Österreicher arbeiten 43 Millionen Überstunden im Jahr unbezahlt

Symbolbild
Bei Arbeitsproduktivität, Wohlstand und Lebensqualität ist Österreich ist fitter als Europa, bei Umwelt- und Klimaschutz gibt es Aufholbedarf.

Österreich ist in Sachen Wohlstand nach wie vor ein „Erfolgsmodell“. Die Arbeitsproduktivität ist im EU-Vergleich sehr hoch, das real verfügbare Einkommen ist auch 2018 weiter leicht gestiegen, die Quote der Erwerbstätigen hat sich um fast zwei Prozentpunkte auf 76,2 Prozent verbessert und bei der Lebensqualität sind wir sowieso Europameister.

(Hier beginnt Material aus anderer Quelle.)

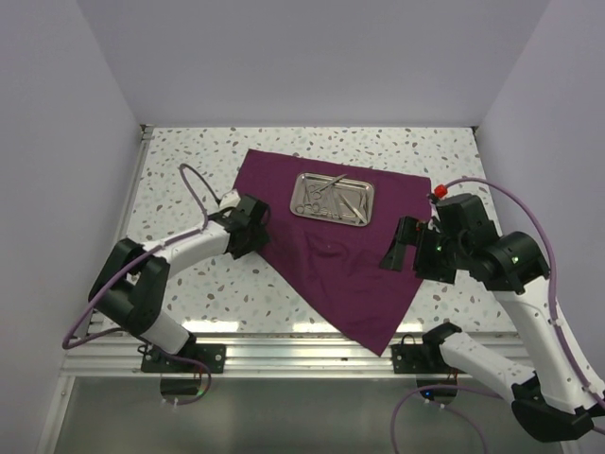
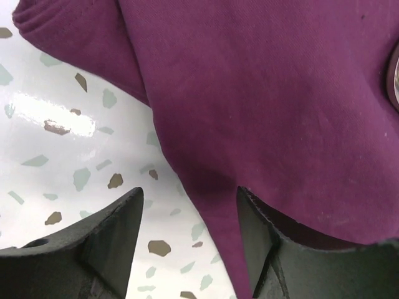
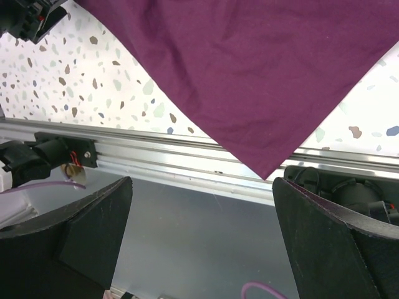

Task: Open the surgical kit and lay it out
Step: Open the surgical kit at the center of the board.

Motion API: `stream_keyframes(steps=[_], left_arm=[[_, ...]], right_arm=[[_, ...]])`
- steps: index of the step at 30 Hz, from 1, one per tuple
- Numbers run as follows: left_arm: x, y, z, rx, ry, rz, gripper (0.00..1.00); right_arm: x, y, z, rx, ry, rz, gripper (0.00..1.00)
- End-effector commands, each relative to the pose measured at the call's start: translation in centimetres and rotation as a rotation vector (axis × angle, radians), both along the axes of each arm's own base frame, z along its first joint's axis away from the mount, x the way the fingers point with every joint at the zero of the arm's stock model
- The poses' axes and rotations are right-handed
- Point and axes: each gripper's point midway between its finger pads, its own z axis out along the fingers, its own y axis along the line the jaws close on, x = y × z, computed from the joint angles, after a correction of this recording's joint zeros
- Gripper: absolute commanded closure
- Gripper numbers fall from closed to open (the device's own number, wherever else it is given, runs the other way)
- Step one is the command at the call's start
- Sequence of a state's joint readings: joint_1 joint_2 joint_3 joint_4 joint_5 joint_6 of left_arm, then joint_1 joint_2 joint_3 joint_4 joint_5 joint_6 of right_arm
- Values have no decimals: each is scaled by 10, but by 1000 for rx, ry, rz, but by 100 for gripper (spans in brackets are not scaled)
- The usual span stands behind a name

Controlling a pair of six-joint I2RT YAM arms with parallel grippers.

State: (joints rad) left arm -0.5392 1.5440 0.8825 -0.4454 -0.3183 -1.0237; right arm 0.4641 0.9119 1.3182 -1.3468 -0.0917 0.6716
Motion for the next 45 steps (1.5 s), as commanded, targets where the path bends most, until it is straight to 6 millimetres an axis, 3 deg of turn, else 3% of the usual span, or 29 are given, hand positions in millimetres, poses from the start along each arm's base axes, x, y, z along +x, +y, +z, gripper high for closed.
stream_keyframes(steps=[1, 9, 10, 13, 14, 20, 23, 26, 27, 32, 33, 39, 40, 42, 44, 45], left_arm=[[28, -5, 9, 4, -89, 50, 36], [39, -15, -12, 9, -71, 20, 71], [40, -16, -12, 11, -72, 14, 82], [41, -18, -7, 10, -78, -6, 100], [41, -17, -5, 14, -76, -11, 100], [18, -5, 19, 17, -69, -26, 100], [-12, -1, 32, -14, -62, -47, 100], [-50, 4, 40, -39, -44, -56, 100], [-72, 3, 41, -47, -22, -69, 100], [-141, -11, 42, -62, 57, -141, 100], [-156, -5, 42, -39, 97, -138, 100], [-215, -7, 58, -33, 219, -96, 100], [-221, -8, 62, -35, 230, -95, 93], [-234, -13, 76, -44, 255, -118, 63], [-244, -18, 87, -55, 268, -155, 59], [-245, -25, 95, -84, 267, -172, 47]], right_arm=[[-49, -26, -13, -92, 181, -16, 2], [-44, -24, -13, -101, 193, -21, 2], [-43, -24, -11, -105, 187, -20, 2], [-33, -22, -7, -118, 178, -16, 2], [-31, -21, -7, -118, 175, -11, 2], [-5, -12, -4, -146, 152, 25, 2], [10, -10, -6, -176, 146, 41, 1], [26, -9, -11, -218, 147, 48, 2], [30, -7, -12, -223, 149, 58, 2], [64, -1, -27, -268, 164, 60, 2], [69, 0, -28, -273, 165, 65, 2], [107, -6, -40, -277, 194, 35, 1], [110, -6, -42, -259, 204, 36, 2], [121, -20, -53, -275, 243, 0, 2], [127, -28, -57, -289, 262, -33, 1], [131, -28, -61, -287, 272, -47, 1]])
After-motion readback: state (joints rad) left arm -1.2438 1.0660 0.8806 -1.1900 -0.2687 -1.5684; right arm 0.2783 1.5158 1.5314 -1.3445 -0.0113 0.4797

„Die Lebenszufriedenheit hat sich in den vergangenen zehn Jahren erhöht und liegt nicht nur deutlich über dem EU-Schnitt, sie ist höher als in Deutschland und Belgien“, sagte Markus Marterbauer, Chefökonom der Arbeiterkammer, am Dienstag anlässlich der Präsentation des Wohlstandsberichts 2019. Dazu kommt, dass sich die Österreicher subjektiv sicher fühlen, die österreichische Wirtschaft für stabil halten und die Armutsgefährdung auch leicht zurückgeht.

Außerdem ist die Lücke zwischen Frauen- und Männereinkommen um 1,8 Prozentpunkte auf 20 Prozent geschrumpft und die Zahl der unbezahlten Mehr- und Überstunden ist um fast zehn Millionen auf 43 Millionen gesunken.

100 Milliarden Euro

In vielen Bereichen liegt Österreich deutlich besser als der EU-Durchschnitt. So lag der Investitionsanteil an der gesamten Wertschöpfung in Österreich bei 24 Prozent. Zum Vergleich: Um dieses Niveau zu erreichen, müsste Deutschland laut Marterbauer seine Investitionsausgaben pro Jahr um 100 Milliarden Euro erhöhen. In Deutschland liegt der Investitionsanteil am Bruttoinlandsprodukt bei 21 Prozent.

Aber längst ist nicht alles eitel Wonne. Aufgrund der guten Konjunkturlage hatte die Kammer mit einem höheren Beschäftigungsgrad gerechnet. „Von der Vollbeschäftigung sind wir immer noch sehr weit entfernt“, sagt Marterbauer. Zugleich dämpft er die Erwartungen. Aufgrund der gesenkten Konjunkturerwartungen sieht er für die nächsten Jahre eher keine Verbesserung. Im Gegenteil: Marterbauer ortet schon jetzt bei den über 50-Jährigen einen Anstieg der Arbeitslosigkeit.

Kein Wunder also, dass der AK-Ökonom sich die mitinitiierte „Aktion 20.000“ für ältere Arbeitslose zurückwünscht. Sie war von der Regierung Kurz abgeschafft worden. Das führt ihn auch zu einem Lieblingsthema.

„Die Debatte um Vermögens- und Erbschaftssteuer muss neuen Wind bekommen“, sagt der Wirtschaftswissenschaftler. „Ich glaube, dass die Vermögenskonzentration sehr gefährlich für die Demokratie und die Gesellschaft ist.“

Viel frischen Wind benötigt Österreich aber in der Umwelt- und Klimapolitik.

„Eine intakte Umwelt ist sowohl bei kurz- und langfristiger Betrachtung wohlstandsrelevant“, heißt es in der AK-Studie – und gesundheitsrelevant. Bei der Reduktion des Feinstaubs und des Verkehrslärms gab es Fortschritte, doch Treibhausgase und der Energie-Endverbrauch sind Anlass zur Sorge.

Ausbau der Öffis

„Wir fordern bis 2030 ein Klimaschutzprogramm von jährlich einer Milliarde Euro“, sagte AK-Umweltexpertin Sylvia Leodolter. „Wir brauchen dafür einen breiten gesellschaftlichen Schulterschluss. Wenn es nicht gelingt, die Bevölkerung mitzunehmen, sind die Klimaziele nicht zu erreichen.“ Oberste Priorität habe der Ausbau des öffentlichen Verkehrs.